Brief Thoughts on Ryan and Bowles-Simpson

Steven Sloan and John Bresnahan of Politico have a story on Paul Ryan’s decision to vote against the Bowles-Simpson deficit commission’s final proposal. Only at the end does it glancingly reference the fact that the Bowles-Simpson deficit commission failed to consider the Medicare reform proposal Ryan had worked on with Alice Rivlin, President Clinton’s former budget director. Moreover, Sloan and Bresnahan don’t reference the fact that the commission essentially entrenched the four-tranche universal health system created under PPACA, which Ryan and other conservatives considered deeply flawed. Having worked tirelessly to oppose PPACA, why would Ryan and his allies endorse it just months later? Sen. Tom Coburn, with whom Ryan collaborated on an alternative to PPACA, did back the deficit commission’s final proposals, and he defended Ryan’s decision not to do the same. 

Far from being intransigent, it seems that Ryan was quite open to a compromise on revenue provided there was significant movement on structural entitlement reform. 

My favorite aspect of the story is its two references to Rep. Jan Schakowsky, a stalwart progressive. First, there is this:

“There is not a flexibility in Paul Ryan,” said Rep. Jan Schakowsky (D-Ill.), who served on the commission with Ryan.“He saw the problem as spending, period, end of story. It wasn’t a matter of this is a revenue proposal that I could support.”
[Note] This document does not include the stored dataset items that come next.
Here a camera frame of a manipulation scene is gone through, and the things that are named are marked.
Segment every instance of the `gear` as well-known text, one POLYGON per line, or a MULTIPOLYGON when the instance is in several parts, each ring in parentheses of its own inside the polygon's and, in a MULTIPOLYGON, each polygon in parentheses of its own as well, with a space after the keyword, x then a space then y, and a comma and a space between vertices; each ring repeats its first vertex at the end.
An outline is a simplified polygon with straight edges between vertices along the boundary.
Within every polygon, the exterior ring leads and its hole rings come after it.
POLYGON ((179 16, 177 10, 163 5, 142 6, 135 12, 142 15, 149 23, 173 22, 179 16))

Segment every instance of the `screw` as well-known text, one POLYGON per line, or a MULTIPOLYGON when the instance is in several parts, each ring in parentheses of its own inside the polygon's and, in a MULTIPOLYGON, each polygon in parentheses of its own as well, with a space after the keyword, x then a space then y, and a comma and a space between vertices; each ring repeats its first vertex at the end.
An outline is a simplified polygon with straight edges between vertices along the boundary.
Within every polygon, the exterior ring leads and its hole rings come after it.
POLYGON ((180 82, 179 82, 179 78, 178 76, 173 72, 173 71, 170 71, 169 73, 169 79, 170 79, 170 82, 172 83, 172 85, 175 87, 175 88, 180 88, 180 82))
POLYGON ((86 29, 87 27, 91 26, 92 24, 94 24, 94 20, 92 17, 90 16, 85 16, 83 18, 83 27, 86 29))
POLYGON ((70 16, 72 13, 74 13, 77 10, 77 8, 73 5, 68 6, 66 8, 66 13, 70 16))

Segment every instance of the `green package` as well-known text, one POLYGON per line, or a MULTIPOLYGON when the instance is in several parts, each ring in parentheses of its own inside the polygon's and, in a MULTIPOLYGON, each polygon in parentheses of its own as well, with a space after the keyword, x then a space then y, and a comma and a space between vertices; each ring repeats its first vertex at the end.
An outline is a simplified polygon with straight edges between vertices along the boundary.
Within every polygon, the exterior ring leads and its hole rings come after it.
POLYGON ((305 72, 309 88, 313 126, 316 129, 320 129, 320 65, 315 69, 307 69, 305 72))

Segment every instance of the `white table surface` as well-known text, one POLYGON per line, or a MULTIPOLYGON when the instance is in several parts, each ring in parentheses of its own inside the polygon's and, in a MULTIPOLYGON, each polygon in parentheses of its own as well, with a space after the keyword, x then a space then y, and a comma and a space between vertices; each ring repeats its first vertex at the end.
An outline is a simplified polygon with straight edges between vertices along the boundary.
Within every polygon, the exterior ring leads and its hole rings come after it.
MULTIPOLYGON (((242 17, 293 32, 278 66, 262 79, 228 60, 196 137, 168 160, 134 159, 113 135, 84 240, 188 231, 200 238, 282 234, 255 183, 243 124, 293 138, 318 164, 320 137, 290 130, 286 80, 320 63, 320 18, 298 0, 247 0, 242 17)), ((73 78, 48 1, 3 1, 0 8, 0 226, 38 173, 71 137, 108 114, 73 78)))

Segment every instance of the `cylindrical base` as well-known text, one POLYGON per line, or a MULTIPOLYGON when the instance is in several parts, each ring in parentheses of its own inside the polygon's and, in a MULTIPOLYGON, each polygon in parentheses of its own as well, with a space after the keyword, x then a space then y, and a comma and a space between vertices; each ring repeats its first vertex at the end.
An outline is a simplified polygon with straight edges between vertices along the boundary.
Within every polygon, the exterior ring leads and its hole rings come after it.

And then there is this, later in the piece:

To be fair, the liberals on the commission — including Schakowsky — were rigid in their beliefs as well and were unwilling to target entitlements and big cuts to social spending.

There is every reason to believe that Ryan was initially open to a compromise on revenue, yet as it became clear that PPACA was not up for substantive revision and that competitive bidding for Medicare wasn’t on the table, his appetite for giving the deficit commission’s proposal his blessing dwindled. 

Reihan Salam is president of the Manhattan Institute and a contributing editor of National Review.